For the listing that follows, give again exactly the lines from the one with "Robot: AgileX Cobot" to the one with "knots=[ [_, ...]", including both.

====

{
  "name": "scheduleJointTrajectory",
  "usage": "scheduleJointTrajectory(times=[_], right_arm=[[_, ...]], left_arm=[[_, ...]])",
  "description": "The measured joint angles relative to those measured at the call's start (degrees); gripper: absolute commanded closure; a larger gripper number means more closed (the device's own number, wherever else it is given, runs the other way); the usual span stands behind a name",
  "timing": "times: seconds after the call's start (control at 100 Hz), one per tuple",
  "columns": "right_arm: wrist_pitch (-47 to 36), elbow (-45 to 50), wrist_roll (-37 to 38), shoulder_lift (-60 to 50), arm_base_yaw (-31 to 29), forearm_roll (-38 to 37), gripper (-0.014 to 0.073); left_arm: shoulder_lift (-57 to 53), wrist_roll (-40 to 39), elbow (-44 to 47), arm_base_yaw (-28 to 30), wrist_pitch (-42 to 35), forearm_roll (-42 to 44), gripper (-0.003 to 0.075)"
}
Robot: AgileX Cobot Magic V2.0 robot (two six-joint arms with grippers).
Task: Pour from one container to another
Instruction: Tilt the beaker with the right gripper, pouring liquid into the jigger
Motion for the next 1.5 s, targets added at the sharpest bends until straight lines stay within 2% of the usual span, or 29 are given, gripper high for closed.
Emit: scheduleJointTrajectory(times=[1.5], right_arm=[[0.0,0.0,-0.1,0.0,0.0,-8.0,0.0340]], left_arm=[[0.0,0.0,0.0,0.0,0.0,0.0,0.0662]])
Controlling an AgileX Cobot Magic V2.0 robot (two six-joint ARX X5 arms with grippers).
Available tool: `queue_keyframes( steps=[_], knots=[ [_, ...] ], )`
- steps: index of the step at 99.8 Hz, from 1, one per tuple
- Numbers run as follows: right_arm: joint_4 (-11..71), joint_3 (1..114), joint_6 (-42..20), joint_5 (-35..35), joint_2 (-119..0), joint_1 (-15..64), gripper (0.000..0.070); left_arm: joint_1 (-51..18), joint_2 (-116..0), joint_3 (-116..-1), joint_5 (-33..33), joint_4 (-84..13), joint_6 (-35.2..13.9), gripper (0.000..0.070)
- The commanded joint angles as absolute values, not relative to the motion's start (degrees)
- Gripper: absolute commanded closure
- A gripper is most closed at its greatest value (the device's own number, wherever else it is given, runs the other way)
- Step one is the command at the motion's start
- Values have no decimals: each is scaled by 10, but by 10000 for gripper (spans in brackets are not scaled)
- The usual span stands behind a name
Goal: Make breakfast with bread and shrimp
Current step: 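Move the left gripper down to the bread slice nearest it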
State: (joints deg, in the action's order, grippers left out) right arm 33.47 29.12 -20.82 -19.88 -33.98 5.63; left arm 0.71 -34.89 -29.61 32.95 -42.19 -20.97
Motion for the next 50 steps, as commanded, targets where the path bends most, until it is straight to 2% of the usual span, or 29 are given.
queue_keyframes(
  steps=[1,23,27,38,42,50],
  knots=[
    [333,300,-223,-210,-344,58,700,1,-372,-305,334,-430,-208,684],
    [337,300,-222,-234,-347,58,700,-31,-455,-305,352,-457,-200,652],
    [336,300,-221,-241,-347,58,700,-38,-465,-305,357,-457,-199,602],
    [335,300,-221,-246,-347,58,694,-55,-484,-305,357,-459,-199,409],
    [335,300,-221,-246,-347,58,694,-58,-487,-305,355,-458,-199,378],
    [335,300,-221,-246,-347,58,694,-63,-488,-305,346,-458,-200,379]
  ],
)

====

• WRITTEN ANSWER
Robot: AgileX Cobot Magic V2.0 robot (two six-joint arms with grippers).
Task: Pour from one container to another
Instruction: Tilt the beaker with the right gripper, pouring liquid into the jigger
Motion for the next 1.5 s, targets added at the sharpest bends until straight lines stay within 2% of the usual span, or 29 are given, gripper high for closed.
Emit: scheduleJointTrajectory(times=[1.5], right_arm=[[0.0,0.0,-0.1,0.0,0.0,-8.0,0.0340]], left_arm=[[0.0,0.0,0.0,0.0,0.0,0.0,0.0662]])
Controlling an AgileX Cobot Magic V2.0 robot (two six-joint ARX X5 arms with grippers).
Available tool: `queue_keyframes( steps=[_], knots=[ [_, ...] ], )`

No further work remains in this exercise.